** Opening Available data block **

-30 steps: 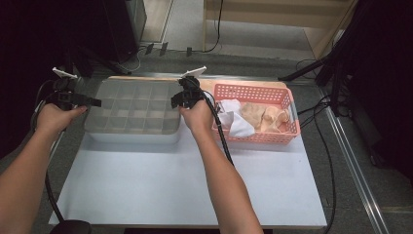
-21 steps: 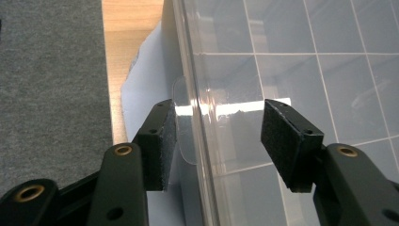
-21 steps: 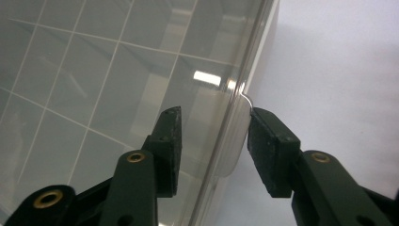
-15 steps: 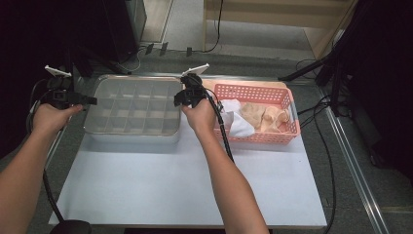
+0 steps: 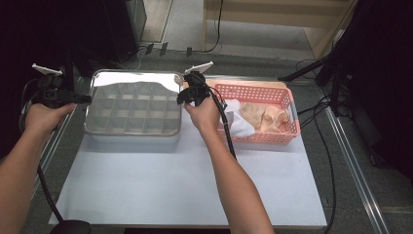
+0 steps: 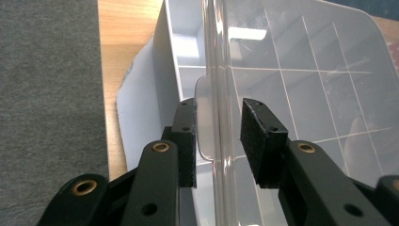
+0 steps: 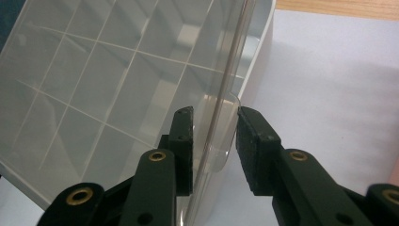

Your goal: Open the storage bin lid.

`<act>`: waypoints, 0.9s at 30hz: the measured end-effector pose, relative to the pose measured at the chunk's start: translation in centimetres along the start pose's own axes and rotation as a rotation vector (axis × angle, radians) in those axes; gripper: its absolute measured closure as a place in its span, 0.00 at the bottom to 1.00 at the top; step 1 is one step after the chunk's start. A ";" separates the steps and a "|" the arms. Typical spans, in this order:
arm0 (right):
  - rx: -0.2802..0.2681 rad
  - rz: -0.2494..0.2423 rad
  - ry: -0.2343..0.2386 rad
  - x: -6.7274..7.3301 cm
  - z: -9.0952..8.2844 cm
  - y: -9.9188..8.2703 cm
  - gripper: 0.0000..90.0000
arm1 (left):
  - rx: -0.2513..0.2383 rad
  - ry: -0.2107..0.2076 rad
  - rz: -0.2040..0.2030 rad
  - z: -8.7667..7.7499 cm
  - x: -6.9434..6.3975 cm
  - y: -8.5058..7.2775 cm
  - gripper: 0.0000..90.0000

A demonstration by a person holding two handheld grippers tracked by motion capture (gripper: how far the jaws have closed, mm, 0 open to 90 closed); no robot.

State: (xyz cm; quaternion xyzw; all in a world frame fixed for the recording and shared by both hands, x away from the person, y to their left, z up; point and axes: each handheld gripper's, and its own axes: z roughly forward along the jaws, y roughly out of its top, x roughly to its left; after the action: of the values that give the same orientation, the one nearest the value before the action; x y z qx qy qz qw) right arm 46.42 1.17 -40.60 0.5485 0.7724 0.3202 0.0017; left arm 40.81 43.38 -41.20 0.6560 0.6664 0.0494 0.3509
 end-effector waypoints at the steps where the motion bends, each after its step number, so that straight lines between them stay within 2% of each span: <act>1: -0.003 -0.008 -0.003 0.1 -0.1 0.0 0.78 | 0.002 0.002 0.000 0.0 -0.1 0.0 0.77; 4: -0.008 -0.011 -0.006 0.2 -0.3 -0.1 0.78 | 0.002 -0.006 -0.008 -0.4 -0.1 0.2 0.78; 9: -0.014 -0.010 -0.006 0.3 -0.6 -0.1 0.78 | 0.004 0.017 0.010 -0.6 -0.5 0.3 0.78; 13: -0.013 0.025 -0.004 0.3 -0.8 -0.1 0.80 | 0.004 0.021 0.003 -0.6 -0.8 0.3 0.78; 20: -0.027 0.022 -0.007 0.4 -1.3 -0.2 0.80 | -0.005 0.015 0.015 -1.0 -1.1 0.4 0.78; 27: -0.054 0.054 -0.011 0.4 -2.0 -0.3 0.82 | -0.012 0.023 0.033 -1.7 -1.8 0.3 0.79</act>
State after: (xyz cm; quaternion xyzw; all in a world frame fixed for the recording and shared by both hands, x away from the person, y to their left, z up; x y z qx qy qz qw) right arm 45.29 0.43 -39.05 0.5705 0.7484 0.3379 0.0122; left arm 39.96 42.41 -39.04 0.6643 0.6590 0.0667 0.3463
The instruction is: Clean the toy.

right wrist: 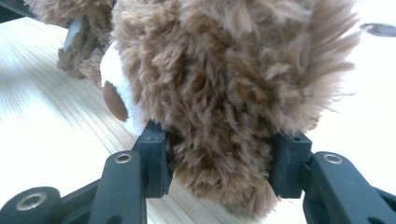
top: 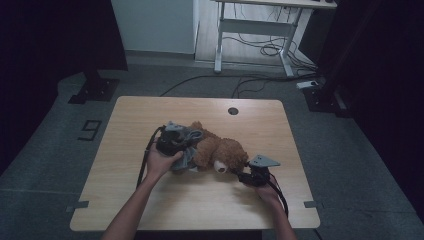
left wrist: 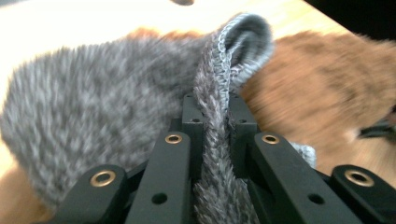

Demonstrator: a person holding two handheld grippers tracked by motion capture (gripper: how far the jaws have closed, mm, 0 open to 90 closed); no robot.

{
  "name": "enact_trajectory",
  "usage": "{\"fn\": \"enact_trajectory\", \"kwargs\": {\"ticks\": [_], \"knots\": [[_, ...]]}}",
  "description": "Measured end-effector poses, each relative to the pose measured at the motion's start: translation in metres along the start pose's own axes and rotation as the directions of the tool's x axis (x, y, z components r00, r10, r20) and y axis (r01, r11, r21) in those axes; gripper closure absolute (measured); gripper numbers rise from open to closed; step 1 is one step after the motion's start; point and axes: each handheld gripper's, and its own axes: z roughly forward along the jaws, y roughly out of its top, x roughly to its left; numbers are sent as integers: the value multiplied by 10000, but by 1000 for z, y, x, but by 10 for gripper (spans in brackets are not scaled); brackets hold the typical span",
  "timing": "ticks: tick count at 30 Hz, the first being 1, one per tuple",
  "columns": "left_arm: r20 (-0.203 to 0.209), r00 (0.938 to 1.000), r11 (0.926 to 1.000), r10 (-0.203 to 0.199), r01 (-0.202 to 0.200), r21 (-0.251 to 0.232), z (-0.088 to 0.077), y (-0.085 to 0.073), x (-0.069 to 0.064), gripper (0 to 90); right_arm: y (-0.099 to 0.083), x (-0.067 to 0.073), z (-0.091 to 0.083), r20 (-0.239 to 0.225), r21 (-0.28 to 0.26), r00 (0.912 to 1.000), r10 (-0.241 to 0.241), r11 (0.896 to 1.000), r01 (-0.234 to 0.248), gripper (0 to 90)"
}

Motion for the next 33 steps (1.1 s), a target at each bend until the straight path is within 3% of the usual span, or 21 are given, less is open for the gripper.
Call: {"fn": "enact_trajectory", "kwargs": {"ticks": [1, 2, 4, 9, 13, 14, 15, 17, 18, 22, 23, 26, 28, 30, 33], "knots": [[-184, 9997, 9999, -165, 165, -42, -5, -8, 11, 807, 0, 0, 0, 11, -14, 10000, 4, 10000, -4, 494], [-184, 9997, 9999, -165, 165, -42, -5, -8, 11, 807, 0, 0, 0, 11, -14, 10000, 4, 10000, -4, 494], [-460, 9984, 9994, -343, 339, -100, -12, -17, 22, 807, 0, 0, 0, 5, -17, 10000, 12, 10000, -12, 495], [-656, 9944, 9965, -833, 833, -25, -28, -34, 46, 807, 0, 0, 0, -10, -25, 10000, 36, 10000, -36, 494], [-225, 9948, 9945, -994, 985, -368, -34, -26, 43, 808, 0, 0, 0, -6, -28, 10000, 99, 9999, -99, 495], [-143, 9971, 9958, -751, 743, -529, -35, -15, 35, 808, 0, 0, 0, 1, -30, 9999, 141, 9999, -141, 494], [-143, 9971, 9958, -751, 743, -529, -35, -15, 35, 808, 0, 0, 0, -1, -32, 9999, 144, 9999, -144, 494], [-21, 9992, 9972, -388, 386, -644, -31, 6, 22, 807, 0, -1, 0, -14, -35, 9999, 158, 9999, -158, 494], [-21, 9992, 9972, -388, 386, -644, -31, 6, 22, 807, 0, -1, 0, -14, -35, 9999, 158, 9999, -158, 494], [47, 10000, 9989, 62, -60, -454, -12, 35, 7, 806, 0, 0, 0, -12, -16, 10000, 43, 10000, -43, 494], [-62, 9998, 9996, 202, -203, -211, 2, 44, 3, 807, 0, 0, 0, -25, -12, 10000, -13, 10000, 13, 494], [-4, 9999, 9990, 154, -154, 414, 25, 44, 4, 807, 0, -1, 0, -61, -7, 10000, -24, 10000, 24, 493], [53, 10000, 9989, 19, -21, 473, 31, 41, 6, 807, 0, -1, 0, -71, -11, 10000, -10, 10000, 10, 492], [419, 9980, 9983, -478, 464, 344, 36, 28, 13, 813, 0, -1, 0, -82, -47, 10000, 42, 10000, -42, 482], [566, 9964, 9979, -625, 614, 220, 32, 20, 14, 815, 0, -1, -1, -65, -77, 9999, 91, 9999, -91, 439]]}}
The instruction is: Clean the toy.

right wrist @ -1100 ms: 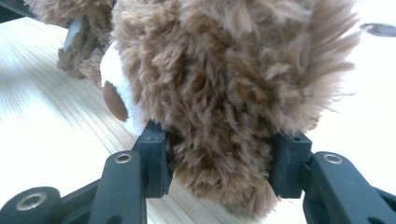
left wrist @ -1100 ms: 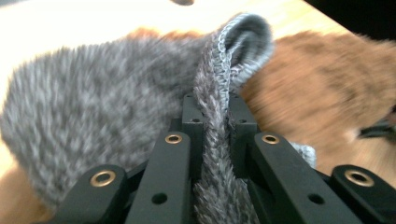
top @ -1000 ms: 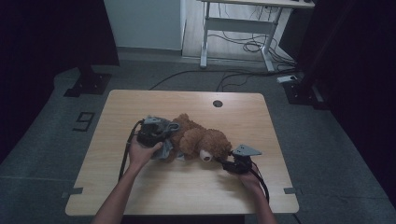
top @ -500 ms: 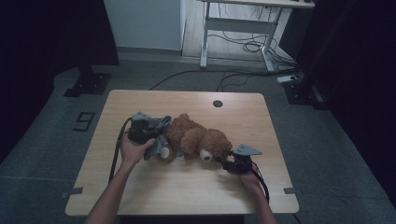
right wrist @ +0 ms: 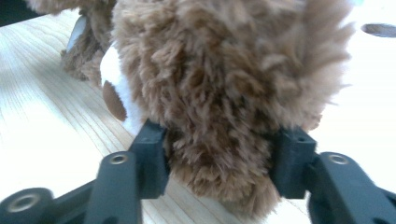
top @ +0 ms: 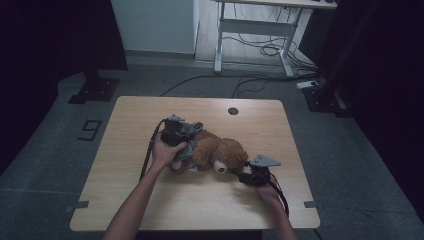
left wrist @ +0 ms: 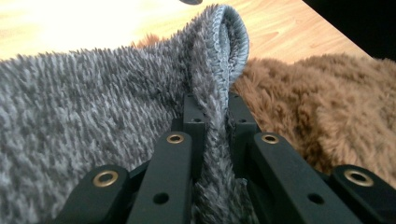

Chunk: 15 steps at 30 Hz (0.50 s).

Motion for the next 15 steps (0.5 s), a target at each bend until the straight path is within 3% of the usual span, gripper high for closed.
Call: {"fn": "enact_trajectory", "kwargs": {"ticks": [3, 5, 6, 9, 15], "knots": [[122, 9998, 9998, 127, -125, -141, -8, -12, -3, 817, 4, 2, -7, -69, -9, 9989, 463, 9989, -463, 304], [197, 9996, 9996, 209, -205, -202, -10, -17, -6, 818, 9, 1, -13, -362, -69, 9962, 798, 9968, -801, 224], [197, 9996, 9996, 209, -205, -202, -10, -17, -6, 818, 9, 1, -13, -362, -69, 9962, 798, 9968, -801, 224], [386, 9987, 9985, 345, -328, -438, -15, -30, -13, 818, 26, 3, -29, -952, -1020, 9873, 1274, 9853, -1370, 151], [615, 9974, 9972, 365, -323, -681, -23, -46, -17, 818, 51, 11, -24, -677, -1041, 9905, 1196, 9865, -1262, 130]]}}
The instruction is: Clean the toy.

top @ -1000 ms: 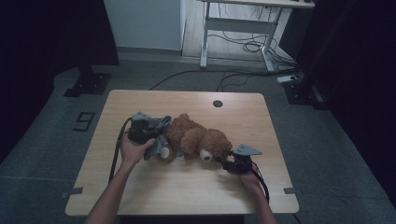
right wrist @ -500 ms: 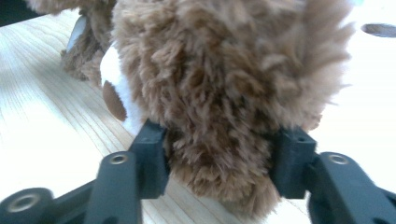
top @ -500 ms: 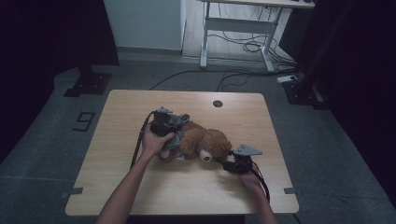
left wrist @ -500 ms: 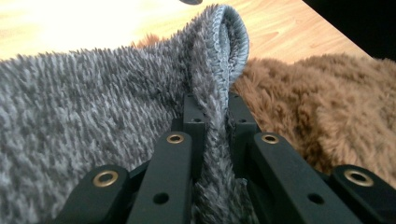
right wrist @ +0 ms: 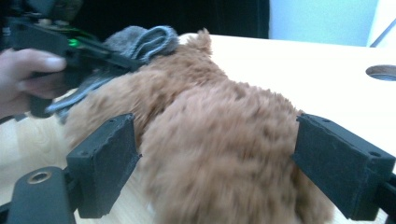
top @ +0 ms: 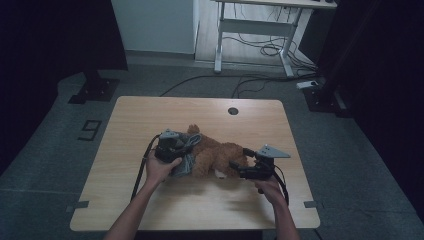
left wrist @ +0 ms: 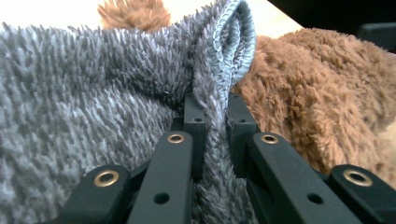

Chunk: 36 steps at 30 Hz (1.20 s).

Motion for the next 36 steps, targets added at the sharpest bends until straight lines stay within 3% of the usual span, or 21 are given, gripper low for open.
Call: {"fn": "enact_trajectory", "kwargs": {"ticks": [2, 3, 5, 7, 10, 11, 14, 15, 19, 22, 23, 27, 28, 31, 36], "knots": [[15, 10000, 10000, 14, -14, -41, -1, -2, -1, 818, 1, 1, 4, 114, 184, 9999, -70, 9998, 68, 127], [80, 10000, 10000, 32, -32, -92, -3, -6, -2, 818, -2, 3, 14, 504, 807, 9983, -307, 9964, 266, 101], [114, 9999, 9999, 46, -45, -94, -5, -8, -3, 818, -5, 3, 19, 728, 1071, 9967, -373, 9938, 294, 68], [331, 9994, 9999, -49, 52, -92, -8, -13, -3, 817, -12, 1, 22, 917, 1255, 9956, -177, 9921, 61, 33], [493, 9987, 9999, -117, 121, -70, -11, -17, -4, 817, -19, 0, 23, 908, 1480, 9958, 104, 9887, -238, 26], [575, 9983, 9999, -103, 107, -63, -15, -22, -5, 816, -26, -1, 24, 786, 1641, 9956, 501, 9845, -625, 46], [648, 9978, 9999, -113, 118, -85, -18, -28, -7, 816, -30, 2, 21, 745, 1677, 9963, 428, 9843, -549, 120], [669, 9977, 9999, -100, 108, -102, -19, -31, -8, 816, -32, 6, 18, 755, 1804, 9969, 200, 9830, -334, 195], [818, 9965, 9998, -160, 169, -105, -22, -41, -12, 816, -35, 9, 14, 787, 1796, 9968, -173, 9837, 29, 288], [802, 9964, 9995, -273, 285, -137, -16, -43, -13, 816, -36, 11, 15, 1162, 1669, 9899, -814, 9841, 613, 370], [802, 9964, 9995, -273, 285, -137, -16, -43, -13, 816, -36, 11, 15, 1162, 1669, 9899, -814, 9841, 613, 370], [901, 9946, 9983, -519, 539, -200, -6, -34, -11, 816, -27, 1, 21, 1738, 1716, 9741, -1447, 9785, 1148, 422], [902, 9943, 9981, -561, 581, -195, -3, -32, -11, 816, -27, 1, 21, 1738, 1716, 9741, -1447, 9785, 1148, 422], [832, 9947, 9979, -596, 614, -201, 5, -25, -12, 816, -21, -11, 28, 2162, 1575, 9594, -1809, 9763, 1486, 439], [908, 9942, 9983, -577, 582, -27, 1, -19, -13, 812, -24, -16, 27, 1992, 1329, 9637, -1777, 9792, 1531, 445]]}}
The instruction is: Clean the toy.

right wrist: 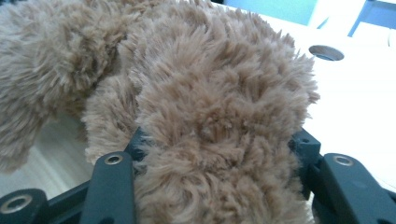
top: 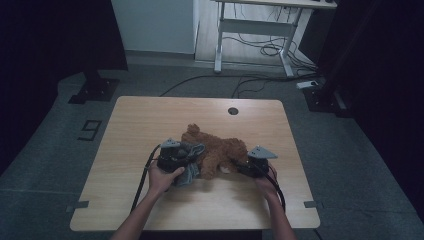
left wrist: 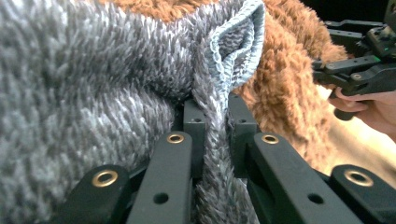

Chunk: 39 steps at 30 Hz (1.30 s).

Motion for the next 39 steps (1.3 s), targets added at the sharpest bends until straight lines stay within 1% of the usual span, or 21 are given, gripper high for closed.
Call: {"fn": "enact_trajectory", "kwargs": {"ticks": [3, 4, 7, 10, 11, 14, 15, 17, 18, 21, 24, 26, 28, 29, 30, 32, 34, 35, 36, 37, 39], "knots": [[-141, 9995, 9994, 297, -299, -183, -10, 14, -9, 811, -5, 1, -5, -228, -149, 9997, -37, 9999, 34, 446], [-106, 9980, 9972, 619, -623, -405, -13, 28, -20, 811, -9, 2, -8, -362, -252, 9993, 29, 9997, -38, 445], [-25, 9954, 9944, 955, -956, -441, -8, 45, -34, 810, -12, 3, -10, -467, -350, 9989, -51, 9994, 35, 445], [154, 9891, 9892, 1462, -1461, -86, 13, 67, -56, 808, -13, 5, -13, -527, -429, 9985, -162, 9990, 140, 443], [220, 9874, 9868, 1565, -1572, 378, 34, 76, -67, 806, -14, 6, -14, -570, -445, 9982, -203, 9989, 178, 441], [-93, 9839, 9784, 1783, -1763, 1084, 56, 75, -71, 804, -16, 6, -15, -609, -519, 9979, -242, 9984, 210, 438], [-154, 9838, 9752, 1783, -1747, 1358, 65, 72, -70, 803, -17, 6, -17, -665, -550, 9974, -287, 9982, 250, 438], [-12, 9876, 9807, 1570, -1558, 1182, 69, 64, -64, 806, -20, 4, -17, -734, -578, 9972, -170, 9982, 128, 437], [219, 9910, 9861, 1319, -1335, 987, 63, 61, -58, 807, -20, 4, -17, -797, -610, 9967, -168, 9981, 119, 437], [136, 9912, 9871, 1319, -1326, 895, 54, 58, -53, 810, -20, 5, -17, -800, -610, 9964, -268, 9979, 220, 437], [-247, 9902, 9876, 1376, -1352, 796, 37, 55, -44, 811, -19, 7, -17, -761, -593, 9966, -309, 9979, 264, 437], [-945, 9837, 9874, 1531, -1484, 552, 16, 50, -36, 811, -19, 6, -17, -760, -606, 9969, -209, 9980, 163, 437], [-1170, 9819, 9884, 1488, -1443, 466, 9, 49, -32, 811, -19, 6, -17, -758, -613, 9970, -177, 9980, 130, 437], [-1464, 9811, 9918, 1264, -1223, 366, -4, 45, -20, 811, -19, 6, -17, -750, -625, 9971, -122, 9980, 75, 437], [-1464, 9811, 9918, 1264, -1223, 366, -4, 45, -20, 811, -19, 6, -17, -750, -625, 9971, -122, 9980, 75, 437], [-1770, 9793, 9951, 982, -948, 276, -13, 40, -6, 810, -19, 7, -16, -727, -636, 9973, -91, 9980, 45, 437], [-2137, 9757, 9983, 472, -386, 444, -16, 27, 14, 810, -19, 7, -16, -738, -638, 9972, -85, 9980, 38, 437], [-2137, 9757, 9983, 472, -386, 444, -16, 27, 14, 811, -19, 7, -16, -738, -638, 9972, -85, 9980, 38, 437], [-1926, 9813, 9979, -10, 133, 628, -11, 16, 28, 811, -20, 7, -17, -775, -629, 9970, -82, 9980, 33, 437], [-1826, 9830, 9968, -188, 326, 730, -7, 11, 33, 811, -20, 7, -17, -793, -633, 9968, -85, 9980, 35, 437], [-1732, 9843, 9963, -340, 471, 720, -5, 7, 37, 811, -20, 7, -16, -807, -635, 9967, -94, 9980, 43, 437]]}}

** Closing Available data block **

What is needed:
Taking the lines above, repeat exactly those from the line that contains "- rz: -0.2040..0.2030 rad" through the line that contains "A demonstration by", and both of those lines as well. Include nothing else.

Output of the task:
  - rz: -0.2040..0.2030 rad
  - z: -8.7667..7.7499 cm
  - x: -6.9434..6.3975 cm
  - y: -8.5058..7.2775 cm
  - gripper: 0.0000..90.0000

A demonstration by a person holding two handheld grippers tracked by motion capture (gripper: how far the jaws have closed, mm, 0 open to 90 closed); no robot.

Work on the exercise is now finished.